» **Data items**:
══════════════════════════════

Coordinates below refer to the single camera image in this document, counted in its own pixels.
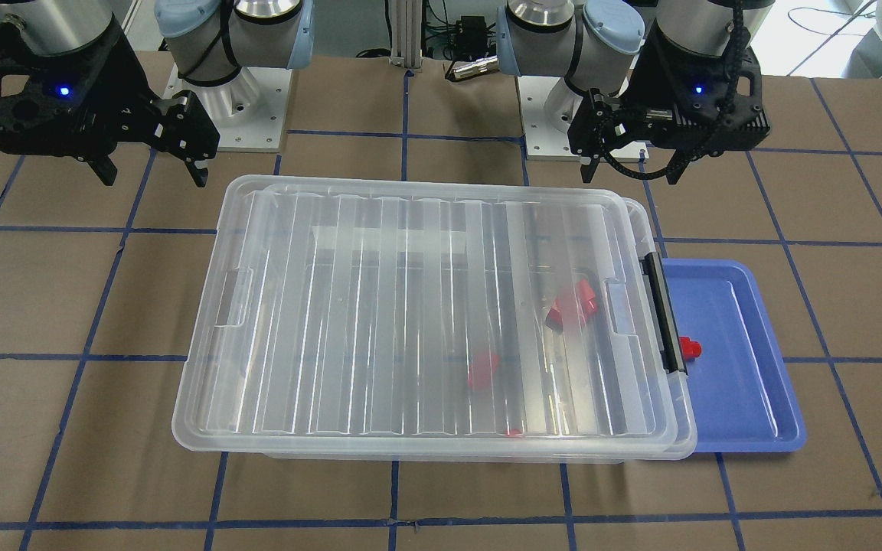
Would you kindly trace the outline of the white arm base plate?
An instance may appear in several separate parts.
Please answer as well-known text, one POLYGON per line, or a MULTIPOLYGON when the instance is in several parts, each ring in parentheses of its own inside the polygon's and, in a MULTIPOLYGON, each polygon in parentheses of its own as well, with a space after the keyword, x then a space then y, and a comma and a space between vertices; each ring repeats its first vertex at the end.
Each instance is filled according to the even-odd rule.
POLYGON ((200 87, 172 67, 162 97, 193 91, 220 133, 218 151, 277 153, 283 143, 294 70, 243 67, 234 80, 200 87))
POLYGON ((580 97, 561 77, 517 78, 519 115, 524 126, 526 157, 537 161, 578 161, 567 130, 580 97))

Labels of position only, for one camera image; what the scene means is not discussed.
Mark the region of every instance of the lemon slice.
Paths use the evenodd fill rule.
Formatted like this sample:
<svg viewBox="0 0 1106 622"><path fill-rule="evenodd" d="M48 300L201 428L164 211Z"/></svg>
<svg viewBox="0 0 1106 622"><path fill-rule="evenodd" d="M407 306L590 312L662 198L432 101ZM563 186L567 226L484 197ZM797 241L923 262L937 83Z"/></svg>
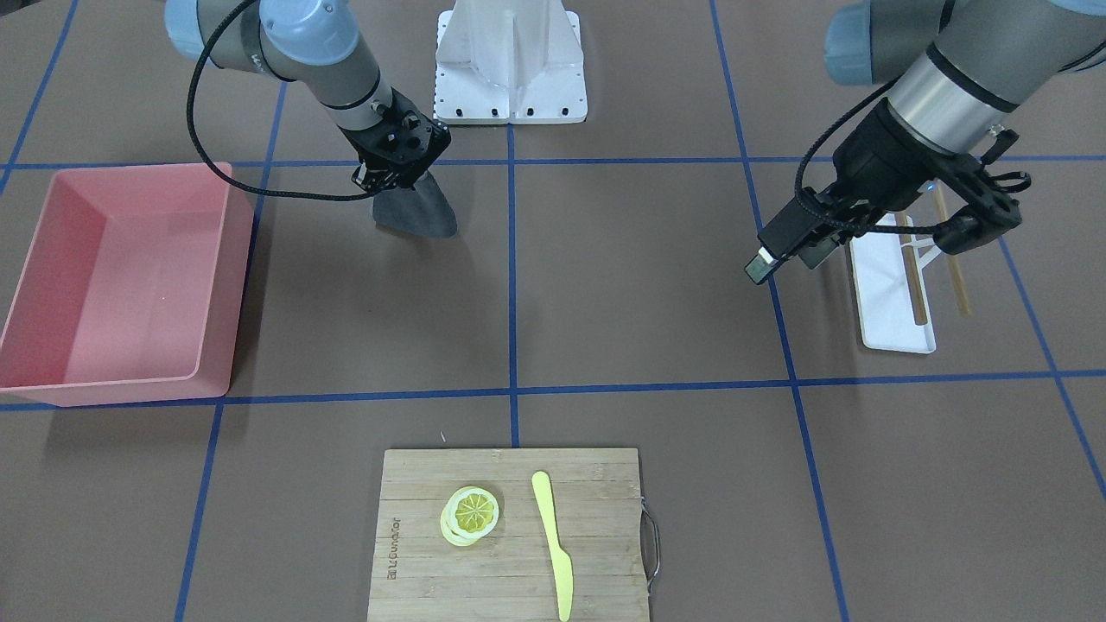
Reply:
<svg viewBox="0 0 1106 622"><path fill-rule="evenodd" d="M477 486L453 493L441 511L441 535L458 547L468 547L487 536L499 522L495 496Z"/></svg>

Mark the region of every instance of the cutting board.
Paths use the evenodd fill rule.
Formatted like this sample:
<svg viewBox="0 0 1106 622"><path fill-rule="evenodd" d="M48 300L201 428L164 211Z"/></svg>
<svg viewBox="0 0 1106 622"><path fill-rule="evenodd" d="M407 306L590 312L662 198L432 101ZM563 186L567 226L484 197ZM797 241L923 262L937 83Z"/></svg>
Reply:
<svg viewBox="0 0 1106 622"><path fill-rule="evenodd" d="M572 621L648 622L637 449L392 449L384 455L369 622L557 621L530 478L550 474L575 577ZM455 547L441 509L462 486L500 505L495 529Z"/></svg>

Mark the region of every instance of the pink box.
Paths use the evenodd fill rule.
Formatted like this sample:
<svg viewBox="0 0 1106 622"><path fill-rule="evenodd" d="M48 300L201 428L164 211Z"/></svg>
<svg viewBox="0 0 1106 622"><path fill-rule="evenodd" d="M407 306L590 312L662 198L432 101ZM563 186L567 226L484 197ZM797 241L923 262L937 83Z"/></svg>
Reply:
<svg viewBox="0 0 1106 622"><path fill-rule="evenodd" d="M0 336L0 393L58 406L227 393L252 221L202 164L58 172Z"/></svg>

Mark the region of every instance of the white plastic holder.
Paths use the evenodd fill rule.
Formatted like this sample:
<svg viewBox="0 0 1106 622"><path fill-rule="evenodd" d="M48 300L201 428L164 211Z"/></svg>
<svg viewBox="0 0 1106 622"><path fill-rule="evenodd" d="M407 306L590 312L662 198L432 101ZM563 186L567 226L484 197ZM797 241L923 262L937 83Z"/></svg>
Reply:
<svg viewBox="0 0 1106 622"><path fill-rule="evenodd" d="M908 217L907 222L912 225L914 221ZM895 216L884 216L879 225L895 225ZM915 324L902 247L909 247L918 260L918 282L921 283L921 299L928 320L925 325ZM926 248L929 250L922 255L920 251ZM898 236L869 234L854 238L849 242L849 251L864 345L873 350L915 354L935 352L933 314L929 312L922 276L922 269L941 255L933 240L910 236L908 243L900 245Z"/></svg>
<svg viewBox="0 0 1106 622"><path fill-rule="evenodd" d="M580 17L561 0L457 0L438 17L434 114L451 125L587 117Z"/></svg>

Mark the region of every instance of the knife handle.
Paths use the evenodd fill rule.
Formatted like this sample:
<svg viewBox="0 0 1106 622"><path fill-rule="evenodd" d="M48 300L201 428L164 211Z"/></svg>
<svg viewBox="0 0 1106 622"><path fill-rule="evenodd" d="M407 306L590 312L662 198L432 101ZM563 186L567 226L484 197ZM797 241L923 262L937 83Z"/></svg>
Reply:
<svg viewBox="0 0 1106 622"><path fill-rule="evenodd" d="M534 471L530 484L534 487L534 498L538 500L538 511L542 515L545 539L551 549L560 549L561 540L556 533L556 511L553 509L553 485L550 483L550 474L544 470Z"/></svg>

══════════════════════════════

» **Exercise**: Work through the data above line by line and give the number of lines in which "image" occurs. Add nothing else.

» **Your solution**: 2